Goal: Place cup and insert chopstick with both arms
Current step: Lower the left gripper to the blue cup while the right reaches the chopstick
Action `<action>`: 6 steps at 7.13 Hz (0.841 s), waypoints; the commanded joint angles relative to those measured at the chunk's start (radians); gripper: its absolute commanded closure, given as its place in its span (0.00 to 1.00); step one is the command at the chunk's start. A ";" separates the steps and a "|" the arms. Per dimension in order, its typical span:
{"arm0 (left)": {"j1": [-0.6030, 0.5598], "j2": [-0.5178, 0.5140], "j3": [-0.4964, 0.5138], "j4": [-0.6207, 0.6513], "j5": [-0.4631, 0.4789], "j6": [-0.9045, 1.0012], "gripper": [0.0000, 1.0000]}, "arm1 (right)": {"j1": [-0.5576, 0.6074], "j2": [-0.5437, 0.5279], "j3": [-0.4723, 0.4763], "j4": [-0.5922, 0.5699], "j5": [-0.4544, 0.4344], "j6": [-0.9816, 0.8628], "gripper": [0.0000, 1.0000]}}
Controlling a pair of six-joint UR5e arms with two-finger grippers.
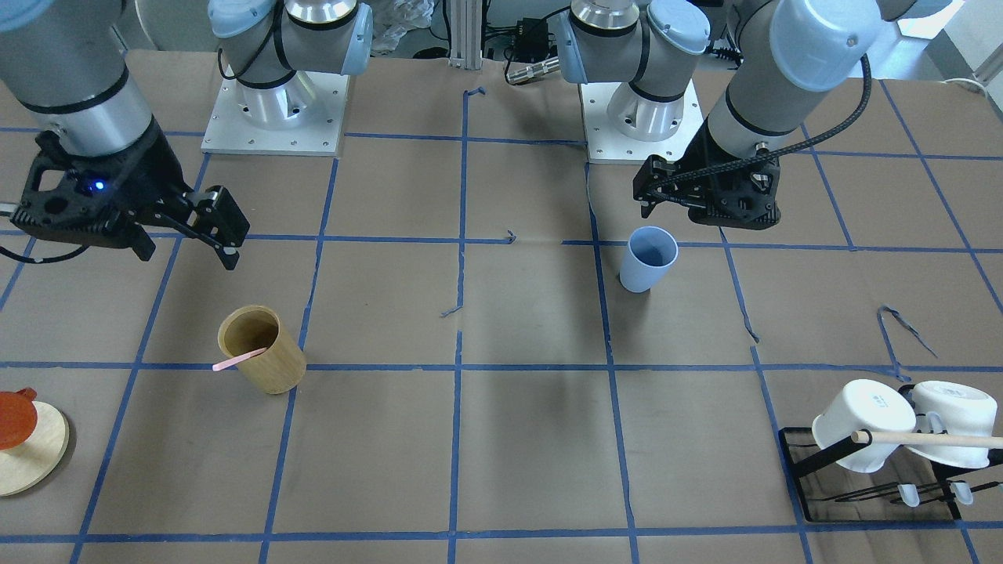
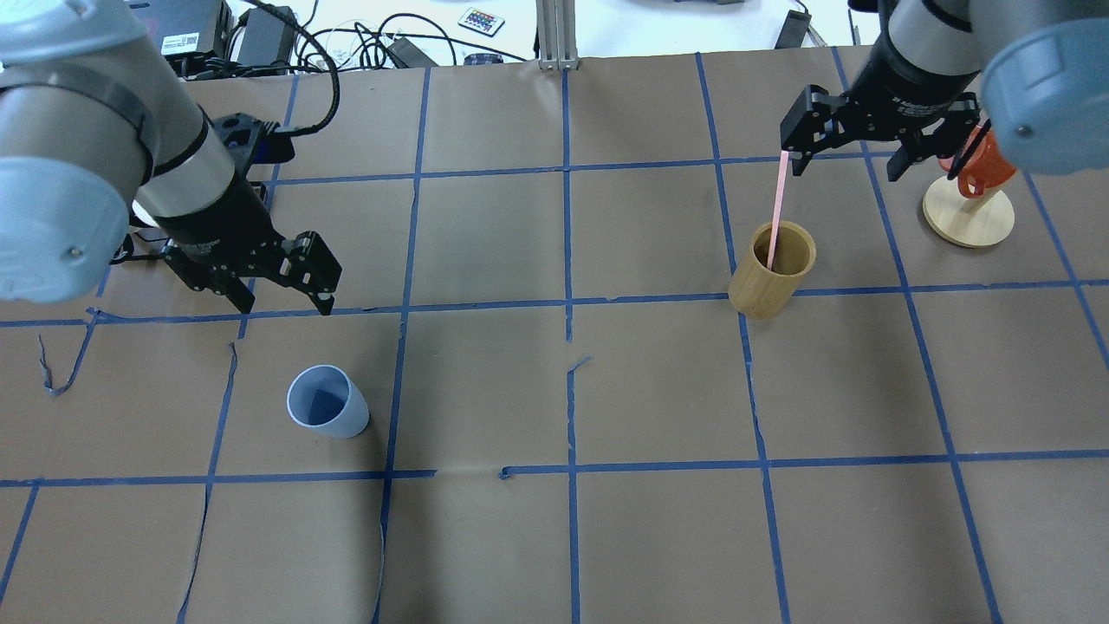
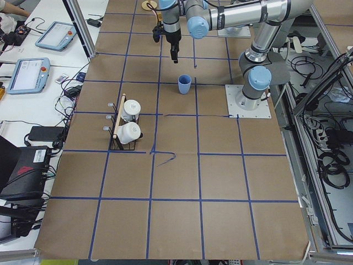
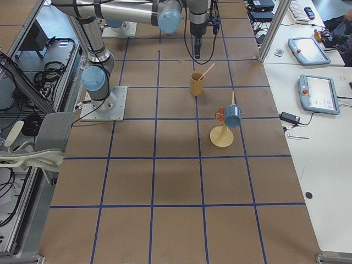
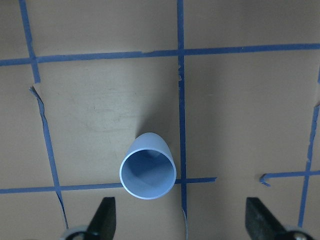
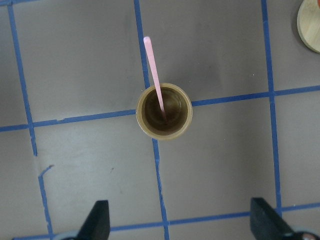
========================================================================
_DIRECTIONS_
Write out the entries again, word for word. No images.

_TASK OUTPUT_
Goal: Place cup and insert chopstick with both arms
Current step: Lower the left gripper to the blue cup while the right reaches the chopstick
Action `<action>`: 6 steps at 7.13 Hz (0.841 s), waypoints; the commanded joint angles relative to those measured at the chunk's start (radians); gripper: its absolute commanded closure, given as its place in its span (0.00 to 1.00); step one is the command at the chunk's start. A ";" separates the steps and a "|" the arms. Per dimension in order, its typical span:
{"arm0 (left)": {"j1": [-0.6030, 0.5598], "j2": [-0.5178, 0.5140], "j3": [-0.4964, 0.5138], "j4": [-0.6207, 0.6513], "j5": [-0.4631, 0.4789], "j6": [-0.9045, 1.0012], "gripper": [0.0000, 1.0000]}, "arm1 (right)": {"j1": [-0.5576, 0.6074], "j2": [-0.5437, 0.5279], "j3": [-0.4723, 0.4763], "j4": [-0.5922, 0.5699], "j5": [-0.4544, 0.4344], "j6": [-0.9816, 0.8628], "gripper": [0.0000, 1.0000]}}
Controlling a pair of six-joint UR5e arms with two-finger grippers.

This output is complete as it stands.